Anticipated Advancements 2025-2030
| Technology Domain | 2025-2027 Developments | 2028-2030 Projections | Key Performance Targets | Key Sources |
| Quantum Hardware | Processors with improved coherence times (over 1000 qubits) | 10,000+ qubit systems with logical error rates <10^-12 | Fault-tolerant quantum computation for cryptographic applications | Nature Physics, Quantum Science and Technology, Physical Review X |
| Quantum Algorithms | Enhanced variational algorithms for NISQ devices | Quantum advantage in optimization & machine learning | 1000x speedup over classical algorithms in specific domains | Quantum Information Processing, Nature Quantum Information, Physical Review Letters |
| Quantum Networks | Demonstrations of regional quantum internet | Global quantum communication infrastructure | Quantum key distribution networks spanning continents | Nature Photonics, Quantum Communication, Quantum Electrons |
| Quantum Software | Quantum compilers featuring built-in error correction. | Programming languages for beginners in quantum tech. | Quantum developer application frameworks. | ACM Transactions on Quantum Computing. Quantum Programming Languages.
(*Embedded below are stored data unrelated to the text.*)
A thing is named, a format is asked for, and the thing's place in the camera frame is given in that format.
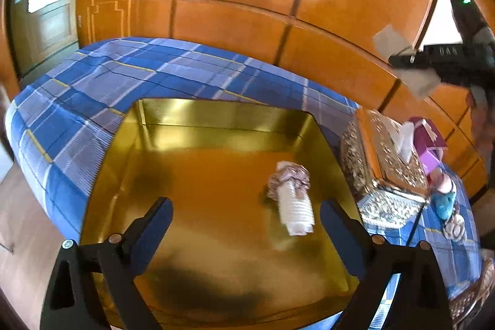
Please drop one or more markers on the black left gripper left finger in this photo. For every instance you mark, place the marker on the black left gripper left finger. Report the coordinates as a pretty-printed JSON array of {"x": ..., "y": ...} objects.
[{"x": 71, "y": 300}]

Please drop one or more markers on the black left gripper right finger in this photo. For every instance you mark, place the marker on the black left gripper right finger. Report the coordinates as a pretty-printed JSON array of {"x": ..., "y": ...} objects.
[{"x": 420, "y": 300}]

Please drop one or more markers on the blue plush toy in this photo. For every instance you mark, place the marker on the blue plush toy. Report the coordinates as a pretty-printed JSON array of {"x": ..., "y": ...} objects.
[{"x": 443, "y": 204}]

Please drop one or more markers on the white ribbed sock roll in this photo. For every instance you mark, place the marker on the white ribbed sock roll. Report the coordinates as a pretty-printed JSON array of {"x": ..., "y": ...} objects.
[{"x": 295, "y": 210}]

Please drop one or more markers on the pink satin scrunchie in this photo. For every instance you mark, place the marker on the pink satin scrunchie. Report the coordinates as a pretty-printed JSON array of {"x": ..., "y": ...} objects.
[{"x": 292, "y": 172}]

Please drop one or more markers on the pink plush toy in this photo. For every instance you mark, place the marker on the pink plush toy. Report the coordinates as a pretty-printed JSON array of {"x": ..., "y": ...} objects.
[{"x": 442, "y": 182}]

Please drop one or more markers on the white tissue sheet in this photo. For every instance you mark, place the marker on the white tissue sheet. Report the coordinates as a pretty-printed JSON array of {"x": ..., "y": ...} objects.
[{"x": 403, "y": 140}]

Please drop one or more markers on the ornate silver tissue box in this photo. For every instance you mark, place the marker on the ornate silver tissue box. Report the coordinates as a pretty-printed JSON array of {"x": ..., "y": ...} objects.
[{"x": 388, "y": 192}]

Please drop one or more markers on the gold metal tray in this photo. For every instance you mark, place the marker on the gold metal tray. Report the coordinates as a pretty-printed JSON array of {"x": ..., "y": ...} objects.
[{"x": 226, "y": 262}]

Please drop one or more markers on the blue plaid tablecloth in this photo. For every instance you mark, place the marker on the blue plaid tablecloth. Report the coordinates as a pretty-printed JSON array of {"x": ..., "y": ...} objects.
[{"x": 61, "y": 126}]

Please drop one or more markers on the glass panel door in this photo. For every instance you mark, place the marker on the glass panel door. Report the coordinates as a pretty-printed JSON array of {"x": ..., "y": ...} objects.
[{"x": 39, "y": 30}]

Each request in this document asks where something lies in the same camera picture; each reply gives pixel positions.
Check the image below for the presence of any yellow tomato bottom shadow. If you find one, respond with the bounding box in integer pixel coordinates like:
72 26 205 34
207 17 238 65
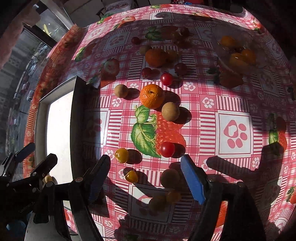
166 190 182 204

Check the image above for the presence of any yellow cherry tomato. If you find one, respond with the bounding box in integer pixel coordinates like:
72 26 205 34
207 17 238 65
115 148 129 163
125 170 138 183

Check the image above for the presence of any red cherry tomato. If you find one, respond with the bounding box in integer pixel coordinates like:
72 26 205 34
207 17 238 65
160 72 174 86
160 142 175 158

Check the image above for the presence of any brown longan bottom shadow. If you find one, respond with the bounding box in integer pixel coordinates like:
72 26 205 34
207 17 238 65
149 195 167 212

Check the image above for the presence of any orange mandarin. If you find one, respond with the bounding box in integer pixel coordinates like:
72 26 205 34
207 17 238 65
145 48 168 68
139 84 165 109

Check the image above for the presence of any white shallow tray box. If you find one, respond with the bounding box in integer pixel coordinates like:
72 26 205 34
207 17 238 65
35 76 87 184

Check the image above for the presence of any pink strawberry checked tablecloth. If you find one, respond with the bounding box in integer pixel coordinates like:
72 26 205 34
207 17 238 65
24 4 295 240

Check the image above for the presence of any orange mandarin in shadow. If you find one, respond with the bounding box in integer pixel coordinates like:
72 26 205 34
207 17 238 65
145 48 168 68

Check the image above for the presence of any clear glass bowl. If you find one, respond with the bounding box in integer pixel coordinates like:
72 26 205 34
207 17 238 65
211 25 268 75

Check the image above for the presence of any greenish longan far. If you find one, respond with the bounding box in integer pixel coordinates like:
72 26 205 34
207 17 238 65
139 45 152 56

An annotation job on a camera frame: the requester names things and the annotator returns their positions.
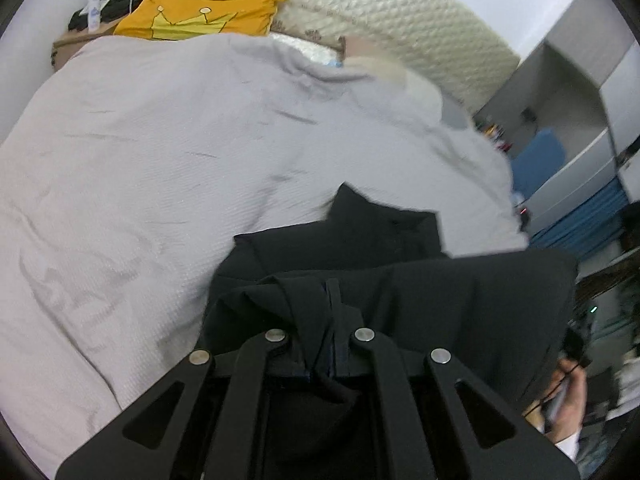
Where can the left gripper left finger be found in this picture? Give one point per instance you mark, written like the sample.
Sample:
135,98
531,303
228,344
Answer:
198,422

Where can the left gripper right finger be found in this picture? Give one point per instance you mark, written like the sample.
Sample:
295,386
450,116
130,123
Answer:
441,422

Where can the black puffer jacket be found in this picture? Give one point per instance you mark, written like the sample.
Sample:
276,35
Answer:
502,316

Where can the person's right hand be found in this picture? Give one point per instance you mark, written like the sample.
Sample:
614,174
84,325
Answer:
569,381

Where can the blue curtain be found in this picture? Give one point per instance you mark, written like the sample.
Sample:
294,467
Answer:
589,227

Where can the grey bed duvet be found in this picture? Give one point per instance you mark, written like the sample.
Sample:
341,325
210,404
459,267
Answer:
130,172

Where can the blue chair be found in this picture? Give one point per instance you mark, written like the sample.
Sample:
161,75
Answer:
542,158

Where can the bottles on nightstand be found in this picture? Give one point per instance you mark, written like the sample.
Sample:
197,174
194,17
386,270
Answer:
493,133

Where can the white wardrobe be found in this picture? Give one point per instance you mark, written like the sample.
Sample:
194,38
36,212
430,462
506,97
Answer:
571,84

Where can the grey white pillow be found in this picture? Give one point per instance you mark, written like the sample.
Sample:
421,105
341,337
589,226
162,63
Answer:
436,103

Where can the yellow crown pillow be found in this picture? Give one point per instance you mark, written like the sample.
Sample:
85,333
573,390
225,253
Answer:
186,19

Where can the white plastic bottle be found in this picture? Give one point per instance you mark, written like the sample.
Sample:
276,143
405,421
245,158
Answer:
93,15

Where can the black bag with star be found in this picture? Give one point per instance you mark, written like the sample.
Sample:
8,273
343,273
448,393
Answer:
110,10

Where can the cream quilted headboard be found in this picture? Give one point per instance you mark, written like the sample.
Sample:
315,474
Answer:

Software Practice and Experience. |
| Commercial Uses | Breakthroughs in drug discovery and financial modelling. | Quantum computing subscription services. | Cloud computing integration. | Nature Computational Science. Quantum Machine Intelligence. Harvard Business Review. |
Research Paper on Quantum Computing focus on documentation of academic research, articulation of the theoretical framework, and the writing of the communication in research projects in quantum computing. With professionals such as Dr. Moussa Osis, the quantum computing thesis service guarantees the student's thesis in quantum computing will be of exemplary quality, as it will reflect the intricate details and the various mathematical and physical theories of the quantum computational system. Doctoral and graduate students specializing in quantum algorithms, quantum hardware, quantum error correction, and quantum information theory receive comprehensive support from the service, and it will be especially beneficial for those working on their quantum computing research projects, as it will provide them with effective and precise writing and technical communication, bridging theory and practice in various areas of quantum computing research.